Images courtesy from Facebook messenger (L) and WhatsApp (R).
Images courtesy from Facebook messenger (L) and Whatsapp (R).

The deal makes (weird) sense especially if you view it from a historical lens. There are three such deals that have occurred in the past: Microsoft bought Hotmail in 1997 for $400 million and the reaction was, are they crazy? It allowed Microsoft to get to webscale really fast at a time when email was important as synchronous communication is today. It would be safe to say Microsoft did fine on that acquisition.

AOL, or America Online as it was known as then, acquired ICQ, another fast growing instant messaging network, for $400 million. Aol had its own IM network and whether it was hubris or corporate politics, it ruined ICQ and limited its own potential to control the IM market. Microsoft used the Hotmail community to jump start its IM efforts.

Another company that acquired a fast-growing communications platform was eBay, which bought Skype. There was no synergy in that deal and it wasn’t a surprise that it failed. Skype is now a part of Microsoft. Microsoft bought Skype in 2011 for a whopping $8.5 billion but has managed to muck up the deal.

Skype was ahead of the curve in terms of synchronous communications — textual and visual. A residency at Microsoft has been its undoing.

Now compare these with WhatsApp and Facebook. Both companies are in the same business — connecting people through communication. But their methods of communication — or modalities of communication — are different. WhatsApp is synchronous and has a different kind of immediacy, while Facebook’s atomic unit of communication is personal status updates with the intention of interacting with people you already know.

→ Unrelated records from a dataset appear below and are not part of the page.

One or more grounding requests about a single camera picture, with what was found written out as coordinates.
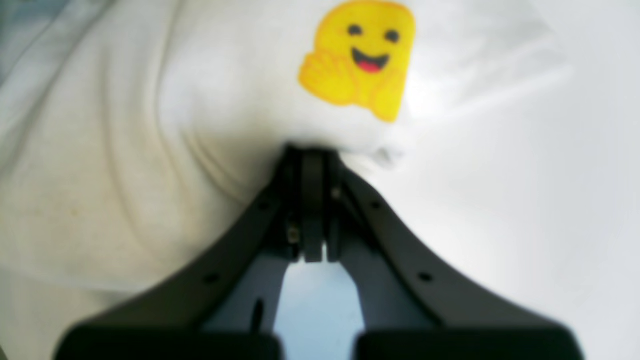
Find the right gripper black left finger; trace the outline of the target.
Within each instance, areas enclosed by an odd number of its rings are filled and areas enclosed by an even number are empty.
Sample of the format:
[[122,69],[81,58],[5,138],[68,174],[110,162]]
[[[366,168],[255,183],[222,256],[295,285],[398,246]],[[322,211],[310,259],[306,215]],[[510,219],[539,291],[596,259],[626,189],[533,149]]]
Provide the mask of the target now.
[[274,324],[290,264],[322,262],[326,150],[288,148],[216,244],[167,280],[80,322],[57,360],[283,360]]

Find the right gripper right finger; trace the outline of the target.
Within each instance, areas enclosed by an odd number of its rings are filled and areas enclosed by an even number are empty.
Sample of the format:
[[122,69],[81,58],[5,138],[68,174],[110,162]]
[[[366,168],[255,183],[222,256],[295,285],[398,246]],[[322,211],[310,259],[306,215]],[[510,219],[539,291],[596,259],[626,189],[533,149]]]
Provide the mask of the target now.
[[327,256],[358,290],[355,360],[582,360],[571,330],[478,285],[431,251],[382,198],[325,156]]

Facebook has had a tough time trying to invent new native behaviors, mostly because it has a powerful basic unit of communication and interaction. WhatsApp brings some unique capabilities, much like Instagram, which brought a different set of interaction attributes.

Over next few days you are going to hear that this deal is bad for Snapchat or Twitter and it is simply not true. They have different communication behaviors attached to them and Facebook and WhatsApp are not those applications.

Another bit of historical perspective — Cisco used to make aggressive acquisitions using its inflated stock market capitalization in order to stave off competitors who threatened its core business and move into parallel markets. Zuckerberg, too, is an aggressive CEO who knows that falling prey to “not invented here” philosophy is sure way to fall behind.